The three townships – some of Ohio’s largest – that were included in allocations for local governments over 50,000 in population are listed below with their estimated allocation amounts:

• Colerain Township, Hamilton County: $7,496,967.

• Green Township, Hamilton County: $8,913,892.

• West Chester Township, Butler County: $6,625,433.

“It is crucial that all of Ohio’s 1,308 townships — whose communities total over four million Ohioans — receive these pandemic-relief funds, just like Ohio’s other forms of local government,” said Heidi M. Fought, OTA Executive Director. “Townships have been hit hard economically by COVID-19. If they are not determined eligible for direct funds or provided funds via a transfer from an eligible entity, over one thousand units of local government will be put at a disadvantage when trying to recover from the pandemic’s effects.”
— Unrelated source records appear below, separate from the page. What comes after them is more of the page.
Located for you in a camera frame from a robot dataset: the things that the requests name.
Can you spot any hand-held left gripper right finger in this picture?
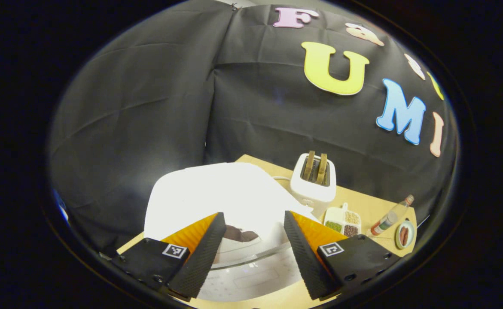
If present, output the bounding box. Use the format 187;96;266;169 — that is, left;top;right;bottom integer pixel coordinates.
283;210;402;301

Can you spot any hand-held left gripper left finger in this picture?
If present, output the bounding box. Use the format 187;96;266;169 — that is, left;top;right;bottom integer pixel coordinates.
112;212;227;301

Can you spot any white rice cooker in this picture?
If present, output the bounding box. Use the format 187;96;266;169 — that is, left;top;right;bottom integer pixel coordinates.
143;162;320;302

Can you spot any white divided bean tray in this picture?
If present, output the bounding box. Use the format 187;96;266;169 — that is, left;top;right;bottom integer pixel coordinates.
323;203;362;238

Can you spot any white toaster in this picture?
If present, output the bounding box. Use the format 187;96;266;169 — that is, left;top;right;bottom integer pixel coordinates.
290;150;337;211

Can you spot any brown bread slice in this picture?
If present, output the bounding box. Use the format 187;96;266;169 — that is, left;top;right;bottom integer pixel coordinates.
315;153;328;186
302;150;316;181

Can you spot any clear plastic bottle red label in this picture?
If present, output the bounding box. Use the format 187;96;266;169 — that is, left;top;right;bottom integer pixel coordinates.
370;194;415;236

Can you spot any light green plate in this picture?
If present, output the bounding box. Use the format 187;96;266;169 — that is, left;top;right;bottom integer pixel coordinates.
395;220;416;250

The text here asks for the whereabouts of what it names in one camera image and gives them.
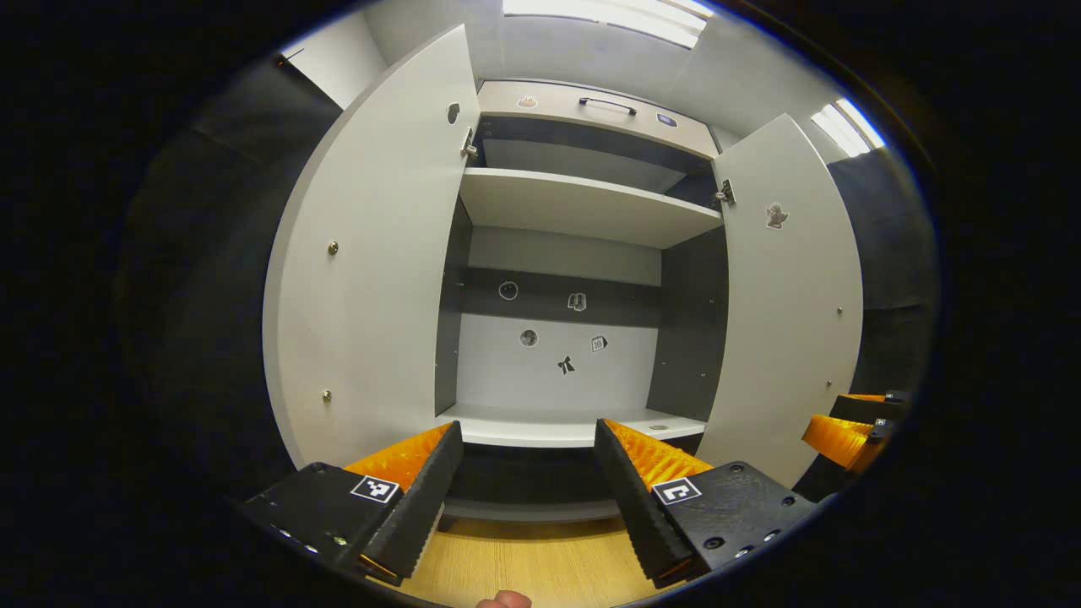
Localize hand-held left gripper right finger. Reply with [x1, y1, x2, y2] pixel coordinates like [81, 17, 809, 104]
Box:
[593, 418, 818, 589]

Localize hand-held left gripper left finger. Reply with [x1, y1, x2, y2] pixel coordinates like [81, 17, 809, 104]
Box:
[230, 421, 465, 585]

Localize grey cabinet door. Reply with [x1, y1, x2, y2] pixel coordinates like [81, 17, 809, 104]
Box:
[694, 114, 864, 489]
[262, 24, 481, 470]

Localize grey double-door shoe cabinet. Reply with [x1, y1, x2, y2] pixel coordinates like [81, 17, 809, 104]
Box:
[262, 24, 864, 523]

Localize grey cabinet shelf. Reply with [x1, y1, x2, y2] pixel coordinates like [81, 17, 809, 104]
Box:
[435, 404, 709, 449]
[459, 167, 725, 250]

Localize black backdrop cloth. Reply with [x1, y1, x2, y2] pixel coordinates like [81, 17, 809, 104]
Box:
[118, 52, 345, 499]
[794, 148, 940, 499]

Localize ceiling light panel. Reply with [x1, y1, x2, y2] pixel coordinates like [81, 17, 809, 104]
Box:
[502, 0, 716, 49]
[811, 97, 888, 159]

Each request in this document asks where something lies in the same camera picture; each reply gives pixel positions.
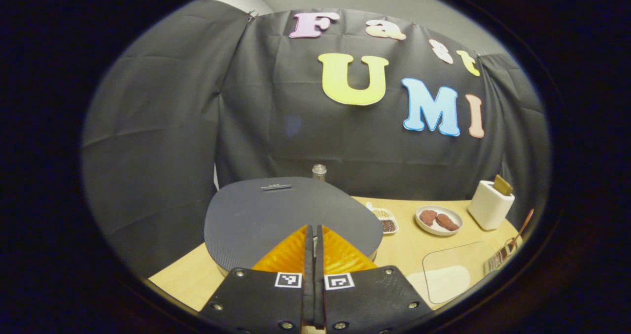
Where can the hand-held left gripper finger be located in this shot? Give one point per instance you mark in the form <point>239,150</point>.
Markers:
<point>309,275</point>
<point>319,275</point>

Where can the dark grey rice cooker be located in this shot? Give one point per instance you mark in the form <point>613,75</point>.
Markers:
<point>276,216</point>

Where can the clear chopstick holder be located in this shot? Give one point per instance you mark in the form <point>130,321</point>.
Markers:
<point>498,260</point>

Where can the white divided bean dish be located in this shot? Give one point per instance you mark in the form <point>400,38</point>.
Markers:
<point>387,223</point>

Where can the small clear glass bottle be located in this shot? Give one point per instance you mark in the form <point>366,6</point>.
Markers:
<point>319,171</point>

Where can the red-brown meat piece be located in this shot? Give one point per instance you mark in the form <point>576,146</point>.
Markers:
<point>428,217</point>
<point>447,222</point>

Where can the clear glass tray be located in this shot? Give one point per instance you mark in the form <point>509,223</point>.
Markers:
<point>458,255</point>

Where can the white round plate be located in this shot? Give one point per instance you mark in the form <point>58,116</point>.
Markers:
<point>446,208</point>

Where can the white toaster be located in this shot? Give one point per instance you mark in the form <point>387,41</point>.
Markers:
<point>488,208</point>

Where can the brown toast slice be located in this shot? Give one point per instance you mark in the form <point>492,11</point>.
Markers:
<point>503,186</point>

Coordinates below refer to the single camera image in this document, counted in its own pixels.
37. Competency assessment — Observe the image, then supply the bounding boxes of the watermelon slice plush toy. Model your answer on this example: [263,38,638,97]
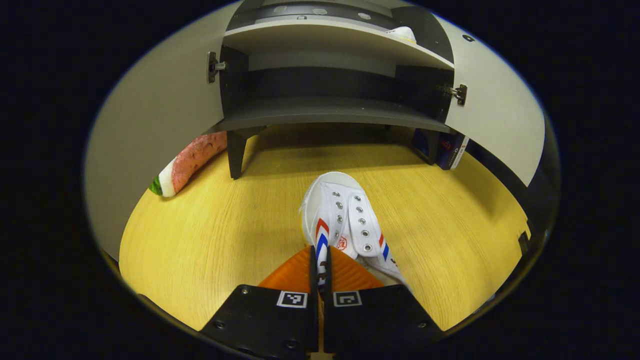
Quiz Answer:
[148,131,229,199]

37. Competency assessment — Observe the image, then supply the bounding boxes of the dark blue book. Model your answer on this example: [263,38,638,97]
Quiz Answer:
[411,128,437,164]

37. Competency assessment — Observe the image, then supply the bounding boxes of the grey blue book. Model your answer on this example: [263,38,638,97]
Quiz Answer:
[434,131,470,171]

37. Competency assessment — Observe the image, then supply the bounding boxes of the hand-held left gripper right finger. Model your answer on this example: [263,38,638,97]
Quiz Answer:
[320,245,447,357]

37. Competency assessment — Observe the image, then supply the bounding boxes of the white cabinet door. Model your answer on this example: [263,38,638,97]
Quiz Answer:
[84,0,242,262]
[434,14,547,188]

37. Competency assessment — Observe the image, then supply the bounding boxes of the white shoe cabinet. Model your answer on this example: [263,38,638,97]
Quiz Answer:
[206,0,469,181]

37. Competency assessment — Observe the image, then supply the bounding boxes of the white striped shoe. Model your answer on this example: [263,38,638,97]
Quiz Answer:
[384,26,417,46]
[299,171,414,295]

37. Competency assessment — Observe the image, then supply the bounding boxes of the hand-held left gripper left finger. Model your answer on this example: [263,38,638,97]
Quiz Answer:
[199,245,320,359]

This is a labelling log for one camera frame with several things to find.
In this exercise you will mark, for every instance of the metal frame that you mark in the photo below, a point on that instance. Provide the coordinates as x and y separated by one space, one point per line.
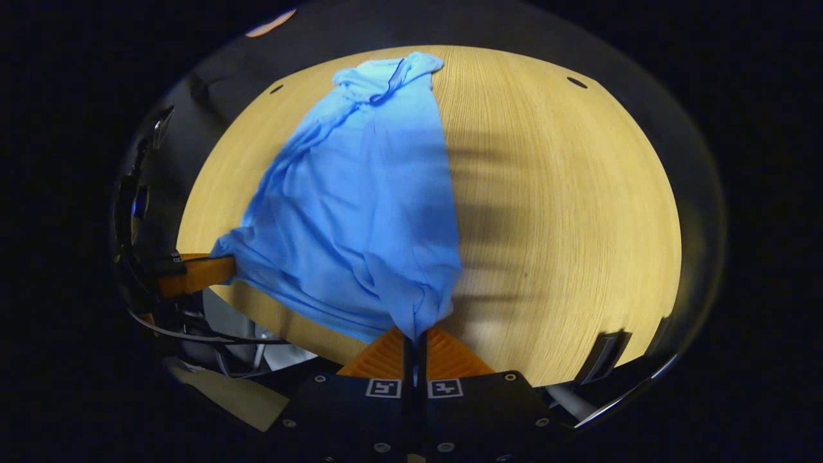
601 360

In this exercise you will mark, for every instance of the light blue T-shirt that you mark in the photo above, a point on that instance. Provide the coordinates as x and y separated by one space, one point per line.
360 206

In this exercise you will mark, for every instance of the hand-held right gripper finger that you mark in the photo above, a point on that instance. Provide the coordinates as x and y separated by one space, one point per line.
407 366
421 366

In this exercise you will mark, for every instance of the beige flat object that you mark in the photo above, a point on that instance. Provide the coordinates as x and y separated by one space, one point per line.
238 395

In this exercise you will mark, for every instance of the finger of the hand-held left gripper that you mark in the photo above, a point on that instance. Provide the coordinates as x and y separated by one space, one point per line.
199 273

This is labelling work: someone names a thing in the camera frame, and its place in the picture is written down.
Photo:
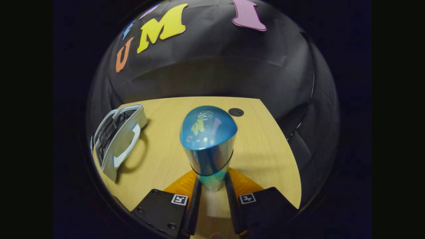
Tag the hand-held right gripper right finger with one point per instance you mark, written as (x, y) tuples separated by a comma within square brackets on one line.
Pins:
[(232, 205)]

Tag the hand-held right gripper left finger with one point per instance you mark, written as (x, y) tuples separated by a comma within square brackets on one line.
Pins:
[(196, 205)]

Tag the blue glass skin care bottle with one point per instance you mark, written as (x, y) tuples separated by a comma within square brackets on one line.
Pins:
[(209, 146)]

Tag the light blue suitcase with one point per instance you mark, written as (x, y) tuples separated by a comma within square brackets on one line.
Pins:
[(114, 146)]

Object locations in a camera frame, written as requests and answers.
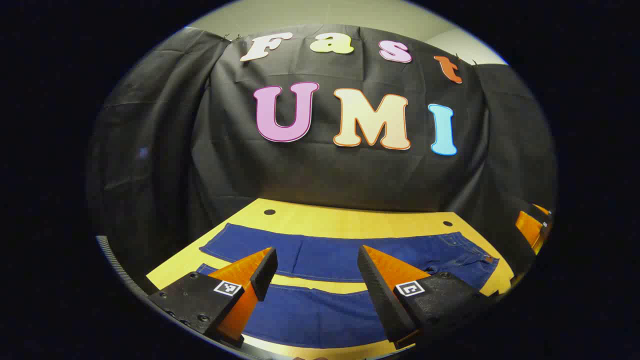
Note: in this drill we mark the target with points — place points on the blue jeans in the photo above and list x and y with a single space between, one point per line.
325 255

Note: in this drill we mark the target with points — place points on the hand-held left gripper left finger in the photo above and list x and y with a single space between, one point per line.
265 277

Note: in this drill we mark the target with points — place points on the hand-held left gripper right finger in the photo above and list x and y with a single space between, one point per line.
377 295

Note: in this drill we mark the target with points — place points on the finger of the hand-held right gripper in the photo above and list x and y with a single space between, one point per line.
527 227
542 209

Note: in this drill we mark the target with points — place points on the black backdrop cloth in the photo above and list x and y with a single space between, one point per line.
350 175

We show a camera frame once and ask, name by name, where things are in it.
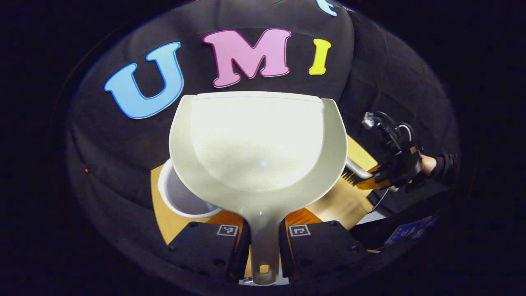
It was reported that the blue printed box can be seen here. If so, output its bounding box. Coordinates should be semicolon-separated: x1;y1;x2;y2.
390;215;437;244

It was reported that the grey small broom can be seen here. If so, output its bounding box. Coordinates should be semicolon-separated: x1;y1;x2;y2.
341;158;375;186

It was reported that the white dustpan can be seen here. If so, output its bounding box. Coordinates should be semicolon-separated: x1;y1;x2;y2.
168;91;349;285

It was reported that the grey garbage bin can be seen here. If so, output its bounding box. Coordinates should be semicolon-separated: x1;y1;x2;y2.
157;158;222;218

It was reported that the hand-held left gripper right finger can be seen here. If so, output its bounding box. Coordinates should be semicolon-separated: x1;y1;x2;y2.
279;207;371;282

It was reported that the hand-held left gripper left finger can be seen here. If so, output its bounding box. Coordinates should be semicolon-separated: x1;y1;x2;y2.
166;211;251;282
The confusion regarding ARP funding was caused by language inconsistencies between bill versions – more specifically, a definition change in the term “non-entitlement unit of local government.” Townships in Ohio (and in several other states) were included during the House process but were left out of the final version of the legislation.

The Ohio Township Association is a statewide organization dedicated to the promotion and preservation of township government in Ohio. The OTA was founded on June 28, 1928, and is organized in 87 Ohio counties. The OTA has more than 5,200 active members, made up of trustees and fiscal officers from Ohio’s 1,308 townships and more than 4,000 associate members.